Henri III de Valois, roi de Pologne et de France
Zygmunt II meurt en juillet 1572. Débute alors un interrègne durant lequel la noblesse polono-lituanienne décide d’organiser l’élection du nouveau souverain. Un véritable appel d’offre est lancé à travers l’Europe et les candidats prestigieux accourent des quatre coins du continent.

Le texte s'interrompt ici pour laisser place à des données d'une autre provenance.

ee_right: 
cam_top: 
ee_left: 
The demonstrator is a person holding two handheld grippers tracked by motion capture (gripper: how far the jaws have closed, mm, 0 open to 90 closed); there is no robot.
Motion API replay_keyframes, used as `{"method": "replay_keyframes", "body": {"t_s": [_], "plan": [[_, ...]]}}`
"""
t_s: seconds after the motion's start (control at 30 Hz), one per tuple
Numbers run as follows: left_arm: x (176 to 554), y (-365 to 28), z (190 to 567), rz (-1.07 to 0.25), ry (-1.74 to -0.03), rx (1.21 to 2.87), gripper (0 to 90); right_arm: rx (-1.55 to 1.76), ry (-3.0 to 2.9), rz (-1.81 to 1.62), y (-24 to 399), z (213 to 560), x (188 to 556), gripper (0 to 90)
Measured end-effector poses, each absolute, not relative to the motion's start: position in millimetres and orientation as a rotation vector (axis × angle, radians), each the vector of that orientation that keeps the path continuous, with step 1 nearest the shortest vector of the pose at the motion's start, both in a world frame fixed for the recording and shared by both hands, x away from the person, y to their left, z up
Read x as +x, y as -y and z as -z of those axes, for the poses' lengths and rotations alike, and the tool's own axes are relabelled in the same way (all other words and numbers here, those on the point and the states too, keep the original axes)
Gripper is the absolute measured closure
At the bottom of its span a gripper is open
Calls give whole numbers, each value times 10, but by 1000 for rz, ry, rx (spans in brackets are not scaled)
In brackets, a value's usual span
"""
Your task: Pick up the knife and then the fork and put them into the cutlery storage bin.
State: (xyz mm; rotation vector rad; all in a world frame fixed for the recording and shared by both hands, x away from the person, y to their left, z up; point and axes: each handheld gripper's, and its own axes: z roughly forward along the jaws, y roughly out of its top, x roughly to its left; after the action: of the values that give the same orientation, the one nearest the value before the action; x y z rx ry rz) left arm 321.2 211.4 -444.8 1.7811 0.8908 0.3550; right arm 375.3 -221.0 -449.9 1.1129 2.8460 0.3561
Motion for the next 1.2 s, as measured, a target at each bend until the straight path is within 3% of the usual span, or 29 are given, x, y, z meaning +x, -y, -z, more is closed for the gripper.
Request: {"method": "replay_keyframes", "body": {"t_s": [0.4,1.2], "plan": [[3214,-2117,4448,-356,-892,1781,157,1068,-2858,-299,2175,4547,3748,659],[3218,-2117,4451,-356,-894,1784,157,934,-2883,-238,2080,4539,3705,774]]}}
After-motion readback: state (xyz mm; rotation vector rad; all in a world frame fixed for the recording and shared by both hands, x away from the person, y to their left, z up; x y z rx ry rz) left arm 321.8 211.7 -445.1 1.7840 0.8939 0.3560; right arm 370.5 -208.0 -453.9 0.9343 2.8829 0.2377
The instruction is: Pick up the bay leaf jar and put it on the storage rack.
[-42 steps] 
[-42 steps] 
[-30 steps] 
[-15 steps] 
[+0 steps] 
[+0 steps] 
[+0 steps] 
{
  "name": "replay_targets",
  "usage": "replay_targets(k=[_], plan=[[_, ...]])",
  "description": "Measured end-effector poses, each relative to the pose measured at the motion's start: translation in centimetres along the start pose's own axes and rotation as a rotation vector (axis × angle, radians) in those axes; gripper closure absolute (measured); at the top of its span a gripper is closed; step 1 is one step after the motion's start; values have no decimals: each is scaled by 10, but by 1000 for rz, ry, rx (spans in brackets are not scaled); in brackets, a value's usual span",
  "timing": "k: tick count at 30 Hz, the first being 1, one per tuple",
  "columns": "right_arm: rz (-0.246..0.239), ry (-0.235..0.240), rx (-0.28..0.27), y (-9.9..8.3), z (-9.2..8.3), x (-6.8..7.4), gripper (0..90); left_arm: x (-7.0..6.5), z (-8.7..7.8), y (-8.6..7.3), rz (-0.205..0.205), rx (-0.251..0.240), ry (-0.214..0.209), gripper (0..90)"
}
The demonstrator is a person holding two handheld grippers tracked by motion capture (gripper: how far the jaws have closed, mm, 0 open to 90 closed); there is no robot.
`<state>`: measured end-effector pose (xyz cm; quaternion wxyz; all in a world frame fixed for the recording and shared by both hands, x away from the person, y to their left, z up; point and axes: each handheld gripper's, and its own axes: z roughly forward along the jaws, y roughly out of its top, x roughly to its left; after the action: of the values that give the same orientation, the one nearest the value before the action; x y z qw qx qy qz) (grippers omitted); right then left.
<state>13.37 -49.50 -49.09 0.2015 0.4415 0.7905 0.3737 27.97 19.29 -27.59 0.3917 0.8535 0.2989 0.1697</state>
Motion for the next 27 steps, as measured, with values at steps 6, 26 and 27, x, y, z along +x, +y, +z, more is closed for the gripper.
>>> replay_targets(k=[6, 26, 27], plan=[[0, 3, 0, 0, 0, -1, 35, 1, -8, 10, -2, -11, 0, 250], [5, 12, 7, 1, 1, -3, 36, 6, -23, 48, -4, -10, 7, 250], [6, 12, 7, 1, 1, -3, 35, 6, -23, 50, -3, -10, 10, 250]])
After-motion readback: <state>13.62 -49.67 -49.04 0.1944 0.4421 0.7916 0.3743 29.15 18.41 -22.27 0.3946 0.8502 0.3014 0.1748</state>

Henri, né en 1551, est le quatrième fils du roi Henri II et de Catherine de Médicis. Son frère, le roi Charles IX, le fait à 16 ans chef des armées royales en pleine période des guerres de Religions. Le jeune Henri, qui est déjà duc d’Angoulême, d’Orléans et d’Anjou s’y distinguera par son fort engagement contre les protestants. Il ira jusqu’à participer aux massacres de la Saint-Barthélemy en 1572.
Ses succès militaire et son ambition suscitent l’agacement de Charles IX. Leur relation se détériore. Catherine de Médicis cherche le moyen de les réconcilier. C’est à ce moment que lui parvient l’information selon laquelle la Pologne-Lituanie se cherche un nouveau roi.
L’occasion est inespérée. Réconcilier les deux frères tout en prenant le contrôle d’un territoire presque deux fois plus grand que la France et en permettant ainsi d’encercler l’Empire des Habsbourg, dans la continuité du projet géopolitique de François Ier.
La reine mère dépêche ses meilleurs diplomates en Pologne pour convaincre le conseil des nobles d’envisager favorablement la candidature française. Cependant un point précis fait tache : l’implication de Henri dans le massacre de la Saint-Barthélemy. La Pologne est un pays tolérant qui accueille depuis des siècles les minorités persécutées d’Europe de l’ouest et ne souhaite pas importer sur ses terres le conflit contre les protestants. La délégation française arrondit les angles, avec succès.
Henri III est élu roi de Pologne en mai 1573. Immédiatement, une représentation diplomatique part en France chercher le nouveau souverain. Celui-ci hésite, rechigne. La République des Deux Nations est une république nobiliaire avec un roi à sa tête. La noblesse y est puissante. Henri sait qu’il n’aura pas beaucoup de pouvoir. Malgré cela il finit par accepter et signe les « Articles henriciens », articles garantissant les privilèges de la noblesse, la tolérance religieuse et la limitation drastique du pouvoir royal (aucune réelle décision ne pourra être prise sans l’accord du parlement).
Peu pressé de ceindre sa nouvelle couronne, Henri fait traîner les choses. Surtout depuis qu’il a appris qu’il doit épouser Anna Jagellon, sœur du défunt roi Zygmunt II, de 28 ans son aînée. Ce qu’il ne fera d’ailleurs pas.
Il finit par arriver à Cracovie en février 1574 et à 23 ans y est sacré roi. Son règne ne sera pas long car trois mois plus tard il apprendra que son frère, Charles IX, est mort et décidera de retourner en France pour en devenir le souverain, condamnant ainsi la Pologne à un nouvel interrègne. Il continuera toute sa vie à se présenter comme roi de Pologne et de Lituanie, bien que la Pologne se soit choisi un nouveau monarque dès 1575.
Que retenir de son court règne ? Avant tout Henri était irrité par la limitation de ses pouvoirs. Toutes les décisions passaient par la noblesse et le parlement. De fait il était distant des affaires du pays et passait son temps à organiser des bals et des soirées. Puis le choc des cultures. Il fut frappé par la pauvreté des campagnes et par la rudesse du climat. Les Polonais furent quant à eux heurtés par la coquetterie du roi : vêtements frivoles, bijouterie, parfums… Néanmoins Henri fut ébloui par la beauté et la modernité du château de Wawel à Cracovie. La légende veut qu’il y découvrit les canalisations et la fourchette (ce qui faillit provoquer un incident diplomatique en 2016). Enfin et malgré tout, les liens diplomatiques entre la France et la Pologne qui se nouèrent à l’occasion furent conservés.
Si Henri III n’a pas marqué l’histoire de la Pologne, il n’en reste pas moins la première grande personnification de l’amitié entre nos nations qui s’incarnera de plus en plus souvent au fil des siècles.